- REQUIRED ACTION -
Lines of the material that include the string "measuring" should be returned.

- SUPPLIED DATA -

--- START ---

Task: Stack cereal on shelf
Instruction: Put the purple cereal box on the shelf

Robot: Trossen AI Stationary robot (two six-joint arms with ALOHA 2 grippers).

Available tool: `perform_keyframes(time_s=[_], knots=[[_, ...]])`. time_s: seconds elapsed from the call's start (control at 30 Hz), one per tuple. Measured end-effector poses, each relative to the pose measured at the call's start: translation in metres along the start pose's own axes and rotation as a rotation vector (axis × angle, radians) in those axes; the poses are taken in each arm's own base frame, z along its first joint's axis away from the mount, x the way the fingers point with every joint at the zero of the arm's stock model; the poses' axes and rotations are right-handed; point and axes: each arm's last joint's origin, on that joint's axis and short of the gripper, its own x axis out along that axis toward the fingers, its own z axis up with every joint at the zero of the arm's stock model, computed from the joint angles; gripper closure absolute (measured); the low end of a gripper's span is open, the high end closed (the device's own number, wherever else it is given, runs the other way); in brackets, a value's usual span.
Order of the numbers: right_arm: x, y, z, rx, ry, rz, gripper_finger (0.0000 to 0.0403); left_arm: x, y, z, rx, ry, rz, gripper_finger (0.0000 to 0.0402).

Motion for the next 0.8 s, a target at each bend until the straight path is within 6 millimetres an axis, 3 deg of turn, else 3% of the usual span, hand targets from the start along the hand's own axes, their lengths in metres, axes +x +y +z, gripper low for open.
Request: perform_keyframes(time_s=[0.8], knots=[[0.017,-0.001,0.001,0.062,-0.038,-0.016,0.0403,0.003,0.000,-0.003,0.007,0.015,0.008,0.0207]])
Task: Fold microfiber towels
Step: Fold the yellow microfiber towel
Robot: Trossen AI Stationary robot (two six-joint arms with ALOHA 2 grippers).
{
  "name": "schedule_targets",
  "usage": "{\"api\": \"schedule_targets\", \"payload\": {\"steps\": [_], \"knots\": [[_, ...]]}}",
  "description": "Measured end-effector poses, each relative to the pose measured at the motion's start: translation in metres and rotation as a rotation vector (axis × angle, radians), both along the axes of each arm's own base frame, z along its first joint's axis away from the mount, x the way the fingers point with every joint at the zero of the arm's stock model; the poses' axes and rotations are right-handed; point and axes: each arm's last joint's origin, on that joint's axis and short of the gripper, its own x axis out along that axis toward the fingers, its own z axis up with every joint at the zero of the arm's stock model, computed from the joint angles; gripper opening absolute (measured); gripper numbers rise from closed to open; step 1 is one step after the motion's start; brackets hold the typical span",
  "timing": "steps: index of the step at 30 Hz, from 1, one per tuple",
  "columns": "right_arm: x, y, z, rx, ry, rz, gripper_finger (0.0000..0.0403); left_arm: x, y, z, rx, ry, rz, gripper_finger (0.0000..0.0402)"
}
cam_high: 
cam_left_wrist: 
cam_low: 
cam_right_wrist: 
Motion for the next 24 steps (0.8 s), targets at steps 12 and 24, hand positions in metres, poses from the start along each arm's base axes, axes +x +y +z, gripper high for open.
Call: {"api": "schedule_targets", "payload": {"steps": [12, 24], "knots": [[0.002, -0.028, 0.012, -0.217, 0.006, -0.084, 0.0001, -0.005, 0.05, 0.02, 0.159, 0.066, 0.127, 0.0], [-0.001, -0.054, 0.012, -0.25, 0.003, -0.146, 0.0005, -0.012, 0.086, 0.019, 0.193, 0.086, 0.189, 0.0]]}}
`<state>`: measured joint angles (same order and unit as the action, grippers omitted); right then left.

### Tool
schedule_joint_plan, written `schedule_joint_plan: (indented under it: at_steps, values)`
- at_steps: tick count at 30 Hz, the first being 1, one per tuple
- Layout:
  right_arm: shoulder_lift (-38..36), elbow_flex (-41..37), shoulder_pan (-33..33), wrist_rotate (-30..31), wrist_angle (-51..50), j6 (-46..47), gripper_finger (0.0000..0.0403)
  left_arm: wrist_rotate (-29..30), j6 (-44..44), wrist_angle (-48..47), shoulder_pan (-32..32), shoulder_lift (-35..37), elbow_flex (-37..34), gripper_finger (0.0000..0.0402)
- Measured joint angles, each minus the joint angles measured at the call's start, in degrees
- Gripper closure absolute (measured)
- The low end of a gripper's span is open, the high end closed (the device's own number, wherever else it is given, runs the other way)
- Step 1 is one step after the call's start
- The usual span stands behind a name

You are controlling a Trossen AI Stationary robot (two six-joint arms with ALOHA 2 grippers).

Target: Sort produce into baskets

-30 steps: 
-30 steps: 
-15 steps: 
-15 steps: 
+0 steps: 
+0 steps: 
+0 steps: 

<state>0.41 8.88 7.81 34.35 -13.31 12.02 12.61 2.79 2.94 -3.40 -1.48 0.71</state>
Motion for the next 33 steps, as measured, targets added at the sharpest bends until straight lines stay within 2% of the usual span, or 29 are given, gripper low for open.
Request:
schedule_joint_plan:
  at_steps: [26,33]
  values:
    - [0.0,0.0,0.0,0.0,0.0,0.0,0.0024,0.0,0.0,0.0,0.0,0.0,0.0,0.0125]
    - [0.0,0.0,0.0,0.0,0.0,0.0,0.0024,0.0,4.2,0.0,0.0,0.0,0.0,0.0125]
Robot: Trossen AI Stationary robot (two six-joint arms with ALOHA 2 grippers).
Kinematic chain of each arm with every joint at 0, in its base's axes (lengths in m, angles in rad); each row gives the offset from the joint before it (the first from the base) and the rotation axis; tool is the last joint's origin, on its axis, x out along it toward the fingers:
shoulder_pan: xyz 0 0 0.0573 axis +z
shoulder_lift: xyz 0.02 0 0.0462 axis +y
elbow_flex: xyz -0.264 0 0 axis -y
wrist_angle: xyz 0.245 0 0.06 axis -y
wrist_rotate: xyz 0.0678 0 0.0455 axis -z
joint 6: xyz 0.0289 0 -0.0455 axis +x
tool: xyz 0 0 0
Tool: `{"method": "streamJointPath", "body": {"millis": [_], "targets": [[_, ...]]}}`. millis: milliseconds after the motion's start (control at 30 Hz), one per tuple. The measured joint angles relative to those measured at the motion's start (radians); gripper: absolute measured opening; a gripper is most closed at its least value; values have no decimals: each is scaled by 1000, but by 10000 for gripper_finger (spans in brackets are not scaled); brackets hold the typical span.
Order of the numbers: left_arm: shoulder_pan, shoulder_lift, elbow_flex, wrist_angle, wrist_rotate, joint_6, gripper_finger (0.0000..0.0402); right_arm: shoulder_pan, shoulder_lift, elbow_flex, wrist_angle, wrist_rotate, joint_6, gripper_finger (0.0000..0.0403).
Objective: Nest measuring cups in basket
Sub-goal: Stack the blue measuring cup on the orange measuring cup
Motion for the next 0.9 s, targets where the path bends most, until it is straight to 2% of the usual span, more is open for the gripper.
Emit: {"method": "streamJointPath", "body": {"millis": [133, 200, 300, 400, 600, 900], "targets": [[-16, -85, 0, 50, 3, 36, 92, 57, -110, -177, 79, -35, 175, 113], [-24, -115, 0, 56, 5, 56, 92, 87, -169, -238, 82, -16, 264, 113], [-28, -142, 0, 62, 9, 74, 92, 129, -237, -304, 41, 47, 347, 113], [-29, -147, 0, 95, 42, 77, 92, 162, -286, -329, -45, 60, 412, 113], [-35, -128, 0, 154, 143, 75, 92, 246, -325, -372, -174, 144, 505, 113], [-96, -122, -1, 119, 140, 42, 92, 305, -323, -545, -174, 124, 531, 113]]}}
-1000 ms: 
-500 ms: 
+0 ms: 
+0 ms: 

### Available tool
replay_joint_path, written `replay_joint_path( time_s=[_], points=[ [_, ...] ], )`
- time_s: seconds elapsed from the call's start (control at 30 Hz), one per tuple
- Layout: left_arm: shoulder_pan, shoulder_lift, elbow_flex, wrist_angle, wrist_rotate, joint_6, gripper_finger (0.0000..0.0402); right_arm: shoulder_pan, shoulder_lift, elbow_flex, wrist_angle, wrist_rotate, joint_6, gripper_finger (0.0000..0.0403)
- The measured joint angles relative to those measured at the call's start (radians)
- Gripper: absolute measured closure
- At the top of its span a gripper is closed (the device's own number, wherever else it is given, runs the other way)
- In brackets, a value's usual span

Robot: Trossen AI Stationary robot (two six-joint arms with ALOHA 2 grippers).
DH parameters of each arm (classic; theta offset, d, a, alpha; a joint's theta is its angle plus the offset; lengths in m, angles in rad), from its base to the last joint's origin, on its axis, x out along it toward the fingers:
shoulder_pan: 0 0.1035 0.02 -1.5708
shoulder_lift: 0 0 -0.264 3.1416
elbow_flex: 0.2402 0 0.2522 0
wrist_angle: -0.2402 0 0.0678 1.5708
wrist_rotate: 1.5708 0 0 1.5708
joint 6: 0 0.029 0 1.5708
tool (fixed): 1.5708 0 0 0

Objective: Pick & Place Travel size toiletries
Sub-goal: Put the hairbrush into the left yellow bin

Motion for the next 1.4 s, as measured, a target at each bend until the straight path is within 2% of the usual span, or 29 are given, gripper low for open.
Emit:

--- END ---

- WRITTEN RESPONSE -
Objective: Nest measuring cups in basket
Sub-goal: Stack the blue measuring cup on the orange measuring cup

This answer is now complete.